In a nutshell, this is the problem I’m trying to solve: essentially I want to go from a concatenated (non-interleaved) MSA to splitting that into the component individual gene alignments as separate files. I want to do this so I can infer gene trees for all loci separately. I have two datasets currently, one of 14 species and 51 genes, the other of 24 species and 1000 genes, to give you some idea of scale. The data is from transcriptomes compared against OrthoDB COGs using Orthograph.
Sounds straightforward, and indeed there are tools out there that I have used already to do so (Raxml being one).
HOWEVER, because of random dropout or non-expression of some genes in some species, this results in some species in some gene alignments with no data for that gene, just a long string of missing data characters. So here is the problem: I need a way of parsing those sequences out either during splitting or after so I can build phylogenetic trees for each gene from the species that have data present.
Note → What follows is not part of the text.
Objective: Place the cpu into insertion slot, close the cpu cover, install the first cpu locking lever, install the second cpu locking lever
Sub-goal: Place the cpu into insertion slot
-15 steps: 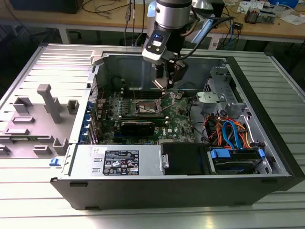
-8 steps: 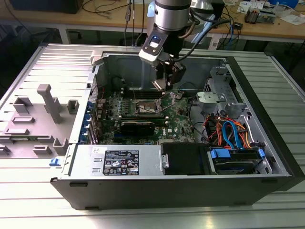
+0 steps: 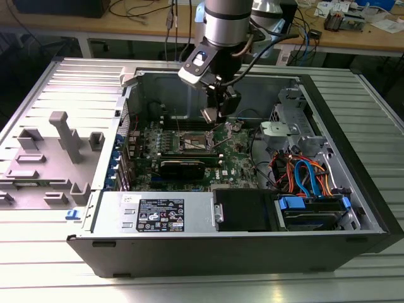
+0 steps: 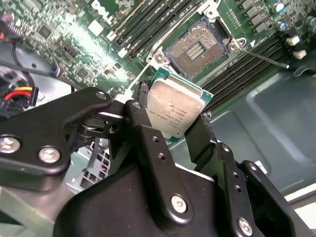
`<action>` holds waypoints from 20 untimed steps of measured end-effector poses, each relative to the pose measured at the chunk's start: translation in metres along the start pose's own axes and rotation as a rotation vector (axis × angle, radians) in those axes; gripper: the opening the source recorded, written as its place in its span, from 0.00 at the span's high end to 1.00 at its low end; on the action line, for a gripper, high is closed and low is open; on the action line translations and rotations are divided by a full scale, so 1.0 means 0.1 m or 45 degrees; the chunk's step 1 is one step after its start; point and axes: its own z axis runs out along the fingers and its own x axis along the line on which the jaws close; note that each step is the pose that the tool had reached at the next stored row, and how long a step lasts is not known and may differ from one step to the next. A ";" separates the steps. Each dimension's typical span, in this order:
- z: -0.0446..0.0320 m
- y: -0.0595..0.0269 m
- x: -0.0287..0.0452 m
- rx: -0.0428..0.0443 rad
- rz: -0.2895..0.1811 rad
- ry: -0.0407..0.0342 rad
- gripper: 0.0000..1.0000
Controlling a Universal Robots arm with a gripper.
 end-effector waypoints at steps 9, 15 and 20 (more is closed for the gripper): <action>0.168 -0.009 -0.002 0.020 0.126 0.0037 0.45; 0.240 -0.012 -0.003 0.043 0.211 0.0087 0.45; 0.330 -0.021 -0.003 0.046 0.232 0.0050 0.45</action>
But I can’t find a good way of doing this (with just bash type commands) and maintaining the correct format.
So far I’ve tried in Nexus and Phylip format, using sed-based commands because in these formats the species name and corresponding sequence are or can be on the same line – so if I match to a string of missing data characters then I can remove the whole line. The problem with this is that this does not also change the 'ntax' block automatically and I would have to go back through and do it by hand. On the other hand, if I used fasta format which doesn’t have that extra information, then I’d need a way to remove both the sequence line and the one preceding it.
Even better would be a way to search for lines that contain only the missing data character, rather than a string of predetermined but arbitrary length as I have been doing with sed. This is because sequence length changes from gene to gene. This would probably work best with fasta as the sequence takes up the whole line, but again I’d also need a way to remove the species name in the preceding line.
So, my question is, has anyone been able to solve this problem directly - ie, splitting a MSA by gene while also parsing out any sequences for a particular gene that contain only missing data? Alternatively, are there ways to do this post-splitting using Bash, Perl, Python, R, etc?